13. Judging the cases of these two petitioners in above light, we find that the orders passed and impugned in these two petitions are liable to be set aside. We accordingly allow both these petitions, set aside the impugned orders and direct the respondent to treat the petitioners in each of these petitions as continuing in service of the Board. The rule is accordingly made absolute in each matter with costs.

14. Mr. V. B. Patel, the learned counsel appearing for the Board in both these petitions, at this stages seeks leave to appeal to the Supreme Court. We find that in these petitions, there is a substantial question of law of general importance, which, in our opinion, requires to be decided by the Supreme Court. A certificate under Art. 133 of the Constitution of India is, therefore, granted in both these petitions.
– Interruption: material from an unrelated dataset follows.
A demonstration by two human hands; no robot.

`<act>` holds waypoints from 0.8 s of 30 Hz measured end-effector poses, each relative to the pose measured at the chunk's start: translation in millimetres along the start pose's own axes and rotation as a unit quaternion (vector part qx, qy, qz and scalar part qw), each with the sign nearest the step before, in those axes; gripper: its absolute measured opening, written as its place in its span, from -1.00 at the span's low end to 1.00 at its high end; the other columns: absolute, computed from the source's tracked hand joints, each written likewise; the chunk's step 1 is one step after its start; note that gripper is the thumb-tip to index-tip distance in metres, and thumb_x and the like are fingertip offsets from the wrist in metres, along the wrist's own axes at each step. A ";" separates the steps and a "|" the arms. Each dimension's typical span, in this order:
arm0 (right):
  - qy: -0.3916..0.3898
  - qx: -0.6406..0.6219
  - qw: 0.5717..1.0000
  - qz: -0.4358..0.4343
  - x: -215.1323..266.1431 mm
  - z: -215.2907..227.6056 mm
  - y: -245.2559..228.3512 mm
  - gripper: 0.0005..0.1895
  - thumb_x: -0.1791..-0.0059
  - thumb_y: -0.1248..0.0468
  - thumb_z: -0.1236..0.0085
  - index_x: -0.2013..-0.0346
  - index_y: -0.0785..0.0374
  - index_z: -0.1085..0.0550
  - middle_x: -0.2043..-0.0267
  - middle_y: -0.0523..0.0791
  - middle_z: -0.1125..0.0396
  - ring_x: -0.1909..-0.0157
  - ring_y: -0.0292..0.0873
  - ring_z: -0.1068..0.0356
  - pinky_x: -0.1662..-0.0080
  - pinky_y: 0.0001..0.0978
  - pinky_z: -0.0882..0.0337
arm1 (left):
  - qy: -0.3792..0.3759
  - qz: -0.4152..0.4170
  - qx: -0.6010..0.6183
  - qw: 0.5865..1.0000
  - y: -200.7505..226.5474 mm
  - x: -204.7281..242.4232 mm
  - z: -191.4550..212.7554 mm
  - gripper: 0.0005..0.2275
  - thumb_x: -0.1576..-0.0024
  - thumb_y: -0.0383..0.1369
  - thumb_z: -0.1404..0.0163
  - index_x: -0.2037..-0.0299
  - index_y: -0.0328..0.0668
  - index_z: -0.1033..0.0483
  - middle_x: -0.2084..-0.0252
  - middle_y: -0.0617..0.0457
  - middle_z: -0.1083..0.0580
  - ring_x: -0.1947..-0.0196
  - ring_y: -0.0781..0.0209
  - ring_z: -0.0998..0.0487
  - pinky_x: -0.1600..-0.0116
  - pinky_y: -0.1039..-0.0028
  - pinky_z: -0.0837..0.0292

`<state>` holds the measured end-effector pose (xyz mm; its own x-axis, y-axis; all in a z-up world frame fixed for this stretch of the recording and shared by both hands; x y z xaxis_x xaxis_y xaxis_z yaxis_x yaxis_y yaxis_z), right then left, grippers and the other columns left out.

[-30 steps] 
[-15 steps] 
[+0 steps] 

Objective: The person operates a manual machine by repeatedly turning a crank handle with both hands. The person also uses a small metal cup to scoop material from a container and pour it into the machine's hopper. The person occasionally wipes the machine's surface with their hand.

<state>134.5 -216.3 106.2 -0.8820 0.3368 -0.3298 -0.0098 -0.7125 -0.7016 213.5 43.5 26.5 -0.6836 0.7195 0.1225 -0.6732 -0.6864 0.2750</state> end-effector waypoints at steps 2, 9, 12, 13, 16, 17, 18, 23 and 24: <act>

To enable the Board to seek suitable redress from the Supreme Court, the operation of the orders in these two petitions is stayed for a period of eight weeks from today.

Rule made absolute : Orders set aside

Note : In this matter, the respondent Board preferred appeal in Supreme Court by special leave of this Court. The appeals numbers are Supreme Court Civil Appeal Nos. 268(N) /78 and 269(N) /78. The appeals were withdrawn before effective hearing. The Supreme Court passed the following order :

The appeals are dismissed as withdrawn with no order as to costs. 16-2-78.